AIM OF THE EXERCISE: Go through the entries below and collect each line with the string "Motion" in it.

Records from a dataset:
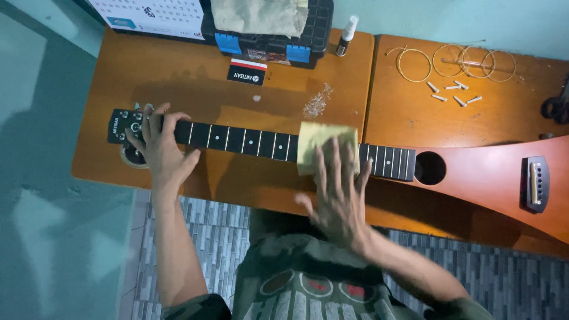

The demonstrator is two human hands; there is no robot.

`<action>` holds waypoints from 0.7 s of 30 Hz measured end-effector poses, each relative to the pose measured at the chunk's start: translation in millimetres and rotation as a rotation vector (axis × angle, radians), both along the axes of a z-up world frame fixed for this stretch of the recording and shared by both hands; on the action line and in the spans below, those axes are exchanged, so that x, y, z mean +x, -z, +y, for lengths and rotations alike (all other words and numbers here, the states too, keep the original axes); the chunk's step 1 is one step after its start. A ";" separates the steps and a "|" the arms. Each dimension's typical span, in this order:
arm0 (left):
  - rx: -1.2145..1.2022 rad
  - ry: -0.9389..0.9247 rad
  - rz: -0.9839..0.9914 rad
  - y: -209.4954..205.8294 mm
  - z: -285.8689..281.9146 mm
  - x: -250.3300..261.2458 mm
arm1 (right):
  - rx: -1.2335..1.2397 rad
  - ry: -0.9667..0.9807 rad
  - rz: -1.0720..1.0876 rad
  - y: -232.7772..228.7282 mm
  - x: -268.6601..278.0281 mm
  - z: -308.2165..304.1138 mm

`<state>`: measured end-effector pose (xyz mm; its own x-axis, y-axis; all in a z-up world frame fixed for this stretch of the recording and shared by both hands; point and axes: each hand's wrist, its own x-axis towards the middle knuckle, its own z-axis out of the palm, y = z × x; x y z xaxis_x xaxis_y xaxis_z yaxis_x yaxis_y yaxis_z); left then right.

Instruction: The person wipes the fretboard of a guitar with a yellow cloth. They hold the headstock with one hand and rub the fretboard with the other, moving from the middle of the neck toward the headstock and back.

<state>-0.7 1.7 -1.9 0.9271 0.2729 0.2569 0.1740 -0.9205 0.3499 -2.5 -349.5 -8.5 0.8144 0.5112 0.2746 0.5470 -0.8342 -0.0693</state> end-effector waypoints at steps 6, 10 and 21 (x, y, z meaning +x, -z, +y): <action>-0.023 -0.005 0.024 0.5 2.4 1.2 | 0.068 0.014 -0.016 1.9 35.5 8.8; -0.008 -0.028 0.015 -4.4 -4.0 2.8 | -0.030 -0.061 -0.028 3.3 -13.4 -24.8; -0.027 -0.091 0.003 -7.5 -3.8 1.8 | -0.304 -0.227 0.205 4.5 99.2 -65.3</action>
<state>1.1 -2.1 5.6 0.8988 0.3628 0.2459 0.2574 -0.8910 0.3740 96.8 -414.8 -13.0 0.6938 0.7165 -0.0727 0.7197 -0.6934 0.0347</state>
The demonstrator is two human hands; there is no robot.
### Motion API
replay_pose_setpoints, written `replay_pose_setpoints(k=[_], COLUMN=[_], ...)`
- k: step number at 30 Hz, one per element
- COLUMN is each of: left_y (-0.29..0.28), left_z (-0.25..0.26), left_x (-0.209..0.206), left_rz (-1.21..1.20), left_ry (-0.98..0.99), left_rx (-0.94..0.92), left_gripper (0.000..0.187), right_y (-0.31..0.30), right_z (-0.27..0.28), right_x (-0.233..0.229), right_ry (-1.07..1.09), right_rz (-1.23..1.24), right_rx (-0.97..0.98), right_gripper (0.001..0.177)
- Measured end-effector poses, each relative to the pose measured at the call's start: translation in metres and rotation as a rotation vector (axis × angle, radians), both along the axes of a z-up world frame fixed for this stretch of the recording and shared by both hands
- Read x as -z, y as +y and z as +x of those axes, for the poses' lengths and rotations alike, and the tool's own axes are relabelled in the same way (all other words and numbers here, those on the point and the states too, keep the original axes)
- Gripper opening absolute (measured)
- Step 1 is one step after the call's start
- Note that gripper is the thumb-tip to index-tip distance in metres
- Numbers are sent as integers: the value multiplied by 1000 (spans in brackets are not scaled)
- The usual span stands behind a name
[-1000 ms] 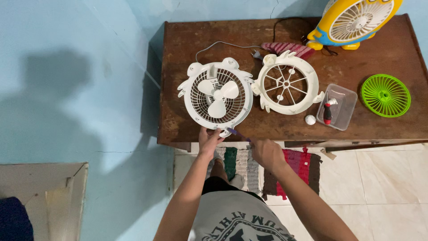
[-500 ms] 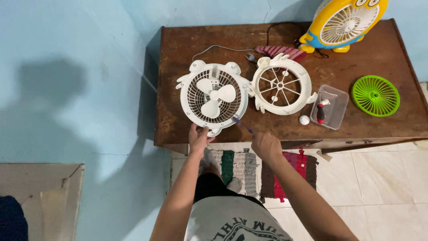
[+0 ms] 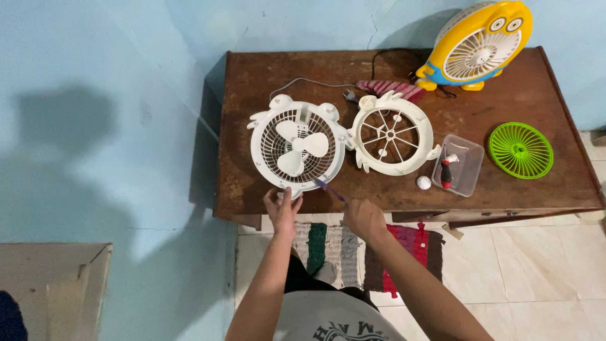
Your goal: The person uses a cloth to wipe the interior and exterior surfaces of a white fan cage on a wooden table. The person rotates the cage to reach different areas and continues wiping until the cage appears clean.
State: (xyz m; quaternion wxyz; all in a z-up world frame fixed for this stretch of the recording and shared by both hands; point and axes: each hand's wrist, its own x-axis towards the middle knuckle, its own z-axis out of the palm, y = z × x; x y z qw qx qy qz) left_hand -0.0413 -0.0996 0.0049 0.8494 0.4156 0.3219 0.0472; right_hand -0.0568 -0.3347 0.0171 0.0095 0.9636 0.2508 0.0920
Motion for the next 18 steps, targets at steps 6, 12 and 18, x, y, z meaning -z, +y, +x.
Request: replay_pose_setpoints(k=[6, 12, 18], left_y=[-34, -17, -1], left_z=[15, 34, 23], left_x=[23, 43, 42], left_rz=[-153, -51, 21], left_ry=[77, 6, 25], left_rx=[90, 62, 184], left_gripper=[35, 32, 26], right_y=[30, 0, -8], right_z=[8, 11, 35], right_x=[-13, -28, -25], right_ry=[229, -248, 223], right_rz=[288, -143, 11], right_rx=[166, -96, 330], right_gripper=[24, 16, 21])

RESULT:
### Motion API
Motion for the next 18 steps, targets at steps 6, 12 and 18, x, y, z meaning -z, +y, +x.

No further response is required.